New Hampshire House Approves Decriminalization Measure

March 10th, 2017 1 Comment » Matt Simon

The New Hampshire House of Representatives overwhelmingly approved HB 640 on Wednesday (318-36), bringing New Hampshire one step closer to becoming the final state in New England to decriminalize marijuana possession. The bill will now be considered by the Senate.

HB 640, sponsored by Rep. Renny Cushing (D-Hampton) and a bipartisan group of 10 co-sponsors, would reduce the penalty for possession of one ounce or less of marijuana from a criminal misdemeanor, which is currently punishable by up to one year in prison and a fine of up to $2,000, to a civil violation punishable by a fine of $100 for a first offense, $200 for a second offense within three years, and $350 for a third or subsequent offense within three years of two previous offenses.

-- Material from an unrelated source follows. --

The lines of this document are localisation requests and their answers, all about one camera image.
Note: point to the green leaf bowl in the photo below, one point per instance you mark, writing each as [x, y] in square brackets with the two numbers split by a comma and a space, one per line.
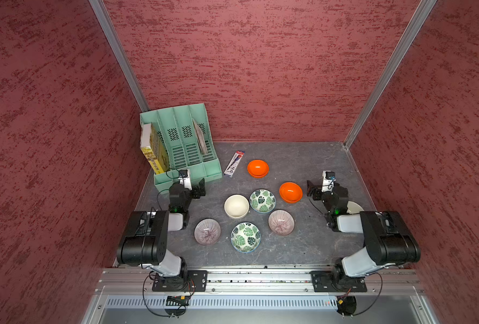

HB 640 has faced much less opposition than similar bills that failed in recent years. Only one person testified against it at a public hearing on February 1, and the House Criminal Justice and Public Safety Committee, which voted 7-6 last year to kill a similar measure (HB 1631), approved HB 640 14-2. Additionally, Gov. Chris Sununu has consistently said he supports decriminalizing possession of small amounts of marijuana, whereas previous governors have been opposed.

More than seven out of 10 Granite Staters (72%) would like to see the Legislature decriminalize or legalize marijuana, according to a WMUR Granite State Poll conducted by the University of New Hampshire Survey Center in July 2016.